Building a World-Class CX Operation from Zero: An Interview with Emily Stubbs


Ibby Syed

Q: What are your first steps when you're building CX for a company that's pre-launch?

Emily: For me, it's all about gaining deep knowledge of the product from the start. I begin by reading any existing documentation about the brand and product. Then I'll have a big brain dump session and list out every question I can think of, putting myself in the customer's shoes.

My goal is to become an expert before we have any actual customers. I need to anticipate the problems people might encounter and how to troubleshoot them. So I'm thinking - what questions will a customer have when they first use this? How can I solve their issues and make their experience better?

Q: Customer education seems crucial for a brand new product. How do you approach building out self-service support content with limited customer insights?

Emily: Creating a robust knowledge base is one of my top priorities. I take all those questions I brainstormed and start compiling them into an FAQ. This becomes the foundation that I can build on, turning it into help articles, tutorial videos, a chatbot, and more.

The key is putting myself in the customer's mindset and covering all the bases I can think of. I know I'll miss some things that will come up after we launch. But by starting with the most common, fundamental questions, I can create a solid basis of content and then keep expanding it based on real customer input.

Q: You mentioned user testing your knowledge base before launching. Tell us more about that process and what you look to gain from it.

Emily: User testing is so valuable because it pressure tests all the content I've created in a safe environment. We recruited testers to review our FAQ and help videos, then gathered their feedback. I wanted to gauge how effective the knowledge base was at preemptively addressing their questions and issues.

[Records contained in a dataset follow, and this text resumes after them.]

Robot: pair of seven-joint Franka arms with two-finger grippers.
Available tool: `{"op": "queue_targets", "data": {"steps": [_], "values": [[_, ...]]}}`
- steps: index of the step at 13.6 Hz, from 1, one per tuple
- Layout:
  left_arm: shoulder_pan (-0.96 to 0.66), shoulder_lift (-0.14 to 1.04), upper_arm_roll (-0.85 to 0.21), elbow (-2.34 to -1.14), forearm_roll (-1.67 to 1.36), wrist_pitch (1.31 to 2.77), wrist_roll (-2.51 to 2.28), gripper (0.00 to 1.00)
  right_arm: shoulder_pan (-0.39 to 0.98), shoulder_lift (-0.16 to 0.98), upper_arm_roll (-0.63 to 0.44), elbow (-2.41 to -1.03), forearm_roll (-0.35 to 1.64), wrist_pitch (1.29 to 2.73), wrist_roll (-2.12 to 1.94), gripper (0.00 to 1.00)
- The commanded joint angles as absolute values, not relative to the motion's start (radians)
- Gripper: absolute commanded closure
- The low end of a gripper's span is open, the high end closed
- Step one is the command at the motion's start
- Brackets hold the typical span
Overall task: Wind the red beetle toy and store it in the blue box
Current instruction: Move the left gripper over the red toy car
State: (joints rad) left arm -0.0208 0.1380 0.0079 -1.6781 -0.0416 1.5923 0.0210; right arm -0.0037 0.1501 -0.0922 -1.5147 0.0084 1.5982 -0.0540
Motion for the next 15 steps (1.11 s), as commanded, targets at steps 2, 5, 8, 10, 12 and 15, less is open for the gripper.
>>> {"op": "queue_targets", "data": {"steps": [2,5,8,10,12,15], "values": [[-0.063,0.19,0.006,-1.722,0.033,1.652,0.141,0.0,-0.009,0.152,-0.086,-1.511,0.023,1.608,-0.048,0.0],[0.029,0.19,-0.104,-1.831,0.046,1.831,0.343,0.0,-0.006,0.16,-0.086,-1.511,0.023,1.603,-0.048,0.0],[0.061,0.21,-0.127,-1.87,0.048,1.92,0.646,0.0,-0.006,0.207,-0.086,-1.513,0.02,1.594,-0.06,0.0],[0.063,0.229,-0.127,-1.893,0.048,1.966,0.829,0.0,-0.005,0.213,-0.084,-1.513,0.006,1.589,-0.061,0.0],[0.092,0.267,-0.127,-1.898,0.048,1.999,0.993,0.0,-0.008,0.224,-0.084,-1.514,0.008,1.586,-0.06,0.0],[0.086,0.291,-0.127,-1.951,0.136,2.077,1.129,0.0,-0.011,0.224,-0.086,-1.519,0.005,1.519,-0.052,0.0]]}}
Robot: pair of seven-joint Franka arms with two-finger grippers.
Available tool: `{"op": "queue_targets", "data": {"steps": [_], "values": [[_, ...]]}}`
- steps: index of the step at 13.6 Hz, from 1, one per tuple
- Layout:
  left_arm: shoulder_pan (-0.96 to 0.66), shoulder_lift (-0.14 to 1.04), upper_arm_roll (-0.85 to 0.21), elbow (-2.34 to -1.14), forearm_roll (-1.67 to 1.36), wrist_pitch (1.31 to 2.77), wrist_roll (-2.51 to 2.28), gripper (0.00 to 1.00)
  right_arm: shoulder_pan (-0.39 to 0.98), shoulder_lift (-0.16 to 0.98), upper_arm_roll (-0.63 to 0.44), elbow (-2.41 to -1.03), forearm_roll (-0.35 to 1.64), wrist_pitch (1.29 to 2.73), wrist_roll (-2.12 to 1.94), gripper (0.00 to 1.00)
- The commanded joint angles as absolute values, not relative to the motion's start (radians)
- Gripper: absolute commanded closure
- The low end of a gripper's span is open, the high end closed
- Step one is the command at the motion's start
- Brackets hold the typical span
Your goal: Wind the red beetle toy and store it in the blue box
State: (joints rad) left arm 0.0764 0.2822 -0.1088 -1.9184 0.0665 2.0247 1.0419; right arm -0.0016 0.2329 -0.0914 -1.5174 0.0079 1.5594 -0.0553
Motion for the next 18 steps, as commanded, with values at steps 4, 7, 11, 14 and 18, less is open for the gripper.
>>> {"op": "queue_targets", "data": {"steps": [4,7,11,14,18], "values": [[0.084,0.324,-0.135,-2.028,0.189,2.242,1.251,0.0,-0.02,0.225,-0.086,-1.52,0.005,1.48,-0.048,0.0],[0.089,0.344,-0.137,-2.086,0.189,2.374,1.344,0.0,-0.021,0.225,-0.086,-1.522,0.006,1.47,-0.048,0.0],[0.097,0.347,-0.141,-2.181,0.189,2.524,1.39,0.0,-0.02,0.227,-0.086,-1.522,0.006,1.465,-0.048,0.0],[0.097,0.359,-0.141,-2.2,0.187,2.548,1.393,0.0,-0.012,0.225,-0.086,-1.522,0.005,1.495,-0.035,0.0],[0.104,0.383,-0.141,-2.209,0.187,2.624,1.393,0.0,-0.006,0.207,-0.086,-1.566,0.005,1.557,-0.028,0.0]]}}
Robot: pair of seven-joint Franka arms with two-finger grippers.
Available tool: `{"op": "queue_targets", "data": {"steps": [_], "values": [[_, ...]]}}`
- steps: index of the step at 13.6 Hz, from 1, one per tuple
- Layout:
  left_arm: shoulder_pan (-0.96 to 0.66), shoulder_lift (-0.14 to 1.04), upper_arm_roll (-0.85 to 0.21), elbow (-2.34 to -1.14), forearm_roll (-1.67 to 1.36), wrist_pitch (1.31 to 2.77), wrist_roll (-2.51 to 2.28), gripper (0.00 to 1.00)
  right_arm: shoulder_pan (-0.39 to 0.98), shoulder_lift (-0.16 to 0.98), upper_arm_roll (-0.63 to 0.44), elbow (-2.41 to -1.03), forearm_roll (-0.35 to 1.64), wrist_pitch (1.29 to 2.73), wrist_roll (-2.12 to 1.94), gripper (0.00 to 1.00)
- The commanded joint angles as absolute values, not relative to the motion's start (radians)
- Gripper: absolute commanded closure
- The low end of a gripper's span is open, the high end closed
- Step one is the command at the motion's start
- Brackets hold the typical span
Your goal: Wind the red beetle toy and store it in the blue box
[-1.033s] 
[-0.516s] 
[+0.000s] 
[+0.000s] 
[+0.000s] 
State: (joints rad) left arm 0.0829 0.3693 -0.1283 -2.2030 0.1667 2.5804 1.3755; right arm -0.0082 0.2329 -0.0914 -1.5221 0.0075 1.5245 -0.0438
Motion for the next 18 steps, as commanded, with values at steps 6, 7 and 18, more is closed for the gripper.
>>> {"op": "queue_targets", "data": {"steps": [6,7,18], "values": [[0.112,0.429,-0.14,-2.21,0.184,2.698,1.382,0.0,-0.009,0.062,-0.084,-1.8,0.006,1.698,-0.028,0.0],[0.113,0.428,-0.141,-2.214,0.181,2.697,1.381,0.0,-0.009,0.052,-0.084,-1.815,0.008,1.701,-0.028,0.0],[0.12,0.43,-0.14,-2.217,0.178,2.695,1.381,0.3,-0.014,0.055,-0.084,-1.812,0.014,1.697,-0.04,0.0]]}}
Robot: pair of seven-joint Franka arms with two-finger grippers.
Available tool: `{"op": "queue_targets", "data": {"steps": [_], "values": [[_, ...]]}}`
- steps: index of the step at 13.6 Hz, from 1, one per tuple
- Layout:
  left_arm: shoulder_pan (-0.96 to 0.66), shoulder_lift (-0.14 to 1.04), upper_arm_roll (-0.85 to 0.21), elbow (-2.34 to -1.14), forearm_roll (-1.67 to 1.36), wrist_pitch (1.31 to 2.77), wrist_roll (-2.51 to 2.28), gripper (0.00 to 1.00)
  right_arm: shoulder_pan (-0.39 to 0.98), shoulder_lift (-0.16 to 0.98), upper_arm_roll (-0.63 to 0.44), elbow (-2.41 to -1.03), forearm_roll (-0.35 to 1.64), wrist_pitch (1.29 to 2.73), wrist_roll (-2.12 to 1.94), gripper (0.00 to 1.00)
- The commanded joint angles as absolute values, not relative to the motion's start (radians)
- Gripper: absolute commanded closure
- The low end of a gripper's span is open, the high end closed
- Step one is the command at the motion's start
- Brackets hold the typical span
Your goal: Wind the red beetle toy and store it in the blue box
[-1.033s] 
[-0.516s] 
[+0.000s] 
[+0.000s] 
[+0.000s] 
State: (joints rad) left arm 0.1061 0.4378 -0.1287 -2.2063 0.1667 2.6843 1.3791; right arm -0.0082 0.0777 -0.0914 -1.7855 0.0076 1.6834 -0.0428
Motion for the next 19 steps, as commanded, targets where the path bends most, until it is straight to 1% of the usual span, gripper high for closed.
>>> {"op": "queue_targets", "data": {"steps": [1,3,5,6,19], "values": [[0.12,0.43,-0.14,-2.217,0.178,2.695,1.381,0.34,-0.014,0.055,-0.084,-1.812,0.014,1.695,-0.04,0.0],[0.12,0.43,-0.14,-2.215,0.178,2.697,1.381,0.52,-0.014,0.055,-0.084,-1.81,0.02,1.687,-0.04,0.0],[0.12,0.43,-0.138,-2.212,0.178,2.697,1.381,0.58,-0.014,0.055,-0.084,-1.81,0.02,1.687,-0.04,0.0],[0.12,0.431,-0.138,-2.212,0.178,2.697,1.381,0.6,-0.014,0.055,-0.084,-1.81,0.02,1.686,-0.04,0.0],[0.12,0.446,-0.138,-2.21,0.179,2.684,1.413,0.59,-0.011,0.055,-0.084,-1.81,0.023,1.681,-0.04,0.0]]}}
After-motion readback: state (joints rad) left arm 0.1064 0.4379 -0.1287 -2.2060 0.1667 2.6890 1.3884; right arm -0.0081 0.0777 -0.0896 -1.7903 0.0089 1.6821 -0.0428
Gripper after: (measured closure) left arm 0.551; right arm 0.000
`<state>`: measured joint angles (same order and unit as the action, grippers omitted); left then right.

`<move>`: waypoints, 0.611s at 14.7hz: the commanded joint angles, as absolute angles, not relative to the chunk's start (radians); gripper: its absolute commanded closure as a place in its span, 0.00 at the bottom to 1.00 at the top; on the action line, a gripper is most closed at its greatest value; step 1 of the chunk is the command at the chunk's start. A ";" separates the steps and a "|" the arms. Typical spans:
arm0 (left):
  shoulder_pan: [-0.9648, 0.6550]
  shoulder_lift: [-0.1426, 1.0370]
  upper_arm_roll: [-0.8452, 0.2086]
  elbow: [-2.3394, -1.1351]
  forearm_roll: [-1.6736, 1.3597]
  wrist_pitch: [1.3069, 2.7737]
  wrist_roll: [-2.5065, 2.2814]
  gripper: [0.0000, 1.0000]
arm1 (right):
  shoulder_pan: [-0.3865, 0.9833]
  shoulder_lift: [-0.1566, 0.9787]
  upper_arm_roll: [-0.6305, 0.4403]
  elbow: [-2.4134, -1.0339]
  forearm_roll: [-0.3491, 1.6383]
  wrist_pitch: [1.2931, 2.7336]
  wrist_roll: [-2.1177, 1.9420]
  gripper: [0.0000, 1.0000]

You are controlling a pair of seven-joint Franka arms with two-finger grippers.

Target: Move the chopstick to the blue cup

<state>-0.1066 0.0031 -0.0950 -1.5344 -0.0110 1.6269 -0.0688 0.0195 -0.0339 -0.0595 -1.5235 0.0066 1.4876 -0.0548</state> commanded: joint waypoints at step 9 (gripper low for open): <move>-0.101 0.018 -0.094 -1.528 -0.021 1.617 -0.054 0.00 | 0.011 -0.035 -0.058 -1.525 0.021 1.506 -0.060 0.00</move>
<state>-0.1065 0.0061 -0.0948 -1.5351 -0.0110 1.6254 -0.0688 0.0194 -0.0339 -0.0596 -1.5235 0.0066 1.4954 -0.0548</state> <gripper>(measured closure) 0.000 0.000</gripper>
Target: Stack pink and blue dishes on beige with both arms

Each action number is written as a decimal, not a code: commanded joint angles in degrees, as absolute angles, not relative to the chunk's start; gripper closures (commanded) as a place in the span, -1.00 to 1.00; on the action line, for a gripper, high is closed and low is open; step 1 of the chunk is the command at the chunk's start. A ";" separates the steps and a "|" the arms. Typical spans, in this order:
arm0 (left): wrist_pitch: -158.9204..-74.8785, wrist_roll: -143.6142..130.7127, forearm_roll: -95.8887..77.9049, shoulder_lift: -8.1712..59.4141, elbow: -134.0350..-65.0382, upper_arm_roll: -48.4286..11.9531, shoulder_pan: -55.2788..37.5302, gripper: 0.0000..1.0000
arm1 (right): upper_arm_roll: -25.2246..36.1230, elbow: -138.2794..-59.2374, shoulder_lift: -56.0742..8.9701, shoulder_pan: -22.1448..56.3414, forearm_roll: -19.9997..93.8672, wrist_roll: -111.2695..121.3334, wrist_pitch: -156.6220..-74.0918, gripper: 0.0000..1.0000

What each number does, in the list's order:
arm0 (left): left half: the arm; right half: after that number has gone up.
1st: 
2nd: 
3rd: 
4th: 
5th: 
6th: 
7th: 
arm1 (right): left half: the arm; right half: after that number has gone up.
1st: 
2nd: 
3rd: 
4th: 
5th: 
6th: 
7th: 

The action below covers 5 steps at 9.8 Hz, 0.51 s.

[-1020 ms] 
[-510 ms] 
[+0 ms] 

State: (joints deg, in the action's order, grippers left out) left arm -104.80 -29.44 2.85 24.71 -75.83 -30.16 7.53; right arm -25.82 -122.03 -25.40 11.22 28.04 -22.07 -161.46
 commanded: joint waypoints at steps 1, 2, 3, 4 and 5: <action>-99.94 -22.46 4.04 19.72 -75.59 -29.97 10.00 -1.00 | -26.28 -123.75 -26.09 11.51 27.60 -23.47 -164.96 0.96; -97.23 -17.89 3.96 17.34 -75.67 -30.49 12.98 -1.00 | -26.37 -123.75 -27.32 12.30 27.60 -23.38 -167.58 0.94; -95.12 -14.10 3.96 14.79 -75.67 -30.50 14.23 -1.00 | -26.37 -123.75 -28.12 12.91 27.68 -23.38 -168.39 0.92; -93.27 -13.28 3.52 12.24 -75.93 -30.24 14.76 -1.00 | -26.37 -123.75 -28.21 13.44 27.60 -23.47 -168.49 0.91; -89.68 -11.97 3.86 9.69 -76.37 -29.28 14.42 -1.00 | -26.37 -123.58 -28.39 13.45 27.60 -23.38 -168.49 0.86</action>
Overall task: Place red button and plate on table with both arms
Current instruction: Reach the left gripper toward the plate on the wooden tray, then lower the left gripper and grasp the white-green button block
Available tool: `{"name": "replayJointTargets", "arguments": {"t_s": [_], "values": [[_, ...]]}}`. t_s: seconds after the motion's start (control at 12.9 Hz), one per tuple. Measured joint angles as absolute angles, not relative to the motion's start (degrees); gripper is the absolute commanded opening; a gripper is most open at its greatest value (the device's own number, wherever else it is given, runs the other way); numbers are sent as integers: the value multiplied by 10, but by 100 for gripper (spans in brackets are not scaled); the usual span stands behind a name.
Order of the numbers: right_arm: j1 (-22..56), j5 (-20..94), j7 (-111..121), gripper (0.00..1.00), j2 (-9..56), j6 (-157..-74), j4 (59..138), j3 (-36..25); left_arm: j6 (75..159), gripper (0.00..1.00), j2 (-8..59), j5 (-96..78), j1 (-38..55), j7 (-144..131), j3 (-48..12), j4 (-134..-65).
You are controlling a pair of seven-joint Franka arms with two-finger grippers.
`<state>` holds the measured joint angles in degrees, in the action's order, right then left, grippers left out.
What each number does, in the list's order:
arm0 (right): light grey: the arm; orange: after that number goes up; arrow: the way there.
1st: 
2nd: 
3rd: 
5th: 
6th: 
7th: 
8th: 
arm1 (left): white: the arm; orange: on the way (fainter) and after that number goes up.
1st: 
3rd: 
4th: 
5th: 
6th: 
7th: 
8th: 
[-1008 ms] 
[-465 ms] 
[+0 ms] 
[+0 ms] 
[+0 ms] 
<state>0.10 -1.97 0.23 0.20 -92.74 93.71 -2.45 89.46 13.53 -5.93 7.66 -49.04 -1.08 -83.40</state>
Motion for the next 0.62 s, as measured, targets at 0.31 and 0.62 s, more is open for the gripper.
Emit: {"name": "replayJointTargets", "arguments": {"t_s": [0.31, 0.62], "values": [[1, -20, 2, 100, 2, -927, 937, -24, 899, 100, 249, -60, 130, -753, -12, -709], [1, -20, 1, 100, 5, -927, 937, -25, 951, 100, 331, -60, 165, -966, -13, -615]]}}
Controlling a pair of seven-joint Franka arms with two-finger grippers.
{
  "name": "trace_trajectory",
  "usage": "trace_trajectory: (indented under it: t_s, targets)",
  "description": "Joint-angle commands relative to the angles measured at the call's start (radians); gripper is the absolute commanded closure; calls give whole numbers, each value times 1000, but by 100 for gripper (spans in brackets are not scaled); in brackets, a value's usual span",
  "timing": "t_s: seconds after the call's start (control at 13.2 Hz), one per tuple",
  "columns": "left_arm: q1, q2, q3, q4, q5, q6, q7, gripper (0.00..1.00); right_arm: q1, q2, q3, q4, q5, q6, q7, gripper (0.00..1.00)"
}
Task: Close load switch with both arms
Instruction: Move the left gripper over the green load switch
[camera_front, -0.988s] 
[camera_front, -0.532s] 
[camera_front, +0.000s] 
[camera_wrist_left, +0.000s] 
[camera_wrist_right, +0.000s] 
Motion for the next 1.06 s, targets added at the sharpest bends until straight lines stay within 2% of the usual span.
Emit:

The insights help me iterate and improve the content before real customers ever see it. I can see where I need to add more details, clarify explanations, or restructure information to make it more digestible. It's all about refining the knowledge base to make sure it's truly meeting customer needs on day one.

Q: CX insights often uncover important product issues and opportunities. How do you set up your tagging and reporting to effectively capture those?

Emily: Having granular tagging and reporting established from the get-go is absolutely essential. When I'm building out our library of macros, I'm also designing the tagging taxonomy that goes with them.

I have a very specific way I like to structure tags, with a focus on really precise product issue and feedback categorization. By having those data points feeding into our system from the very first customer interaction, we can immediately start identifying trends.

As an example, I can see if a certain question spikes from being asked 25 times one week to 125 times the next. That's a clear signal that there's a widespread customer pain point we need to jump on and resolve quickly.

Q: What tools and processes do you use to get those CX insights in front of the right stakeholders?

Emily: I'm a big believer in leveraging scheduled reports that automatically pull in CX data and send it to stakeholders on a regular cadence.

I'll build out a tag-based report that tracks things like top customer issues, sentiment analysis, and question volume. Then I'll set that report to generate and send to our product and engineering teams weekly or biweekly.

The report highlights the key issues and trends, removing the manual effort of pulling the data and putting it in front of the right people myself. Product and engineering can easily see what's impacting customers most and use that to prioritize fixes and improvements.

I'm also a big fan of funneling CX data into a BI tool like Looker to create interactive dashboards. I'll build views that show week-over-week changes in key metrics. It helps product teams visualize spikes in customer friction points so they can stay on top of emerging problems.

Q: How do you partner with marketing to proactively educate customers and get ahead of support issues?

Emily: Marketing is an essential partner in executing a proactive CX strategy. I work closely with our marketing team to identify common customer questions or challenges, then collaborate on content to preemptively address those.

A great example is an educational video walking customers through a tricky part of our product setup process. By sending that video to customers right after they make a purchase, we can head off a huge number of those questions ever reaching support.

The same applies for surfacing relevant help content at key moments throughout the customer journey. If we know a certain feature is confusing, we can trigger an email campaign linking to an article explaining it. Stopping questions before they arise is a huge win.

We'll also partner on more marketing-focused content emphasizing the benefits and use cases of our product. Keeping our brand top of mind and reinforcing the product's value helps boost customer engagement and reduce churn.


For CX leaders tasked with building out support operations for a pre-launch company, Emily recommends focusing on three core areas:

  • Become a product expert. Deeply learn the product inside and out, putting yourself in the customer's shoes to map out all potential questions and issues. Use these insights to build out a robust knowledge base.
  • Establish granular tagging taxonomies and automated reporting from day one. Having detailed CX data flowing into your system from the first interaction allows you to surface trends and high-impact issues to drive product improvements.
  • Partner with marketing to preemptively educate customers. Identify common friction points, then collaborate on content like guides and tutorial videos to get ahead of those questions. Integrate help content throughout the customer journey to proactively support customers.

By taking a proactive, data-driven approach and partnering cross-functionally, CX can play a pivotal role in ensuring a successful product launch and stellar customer experience from the start.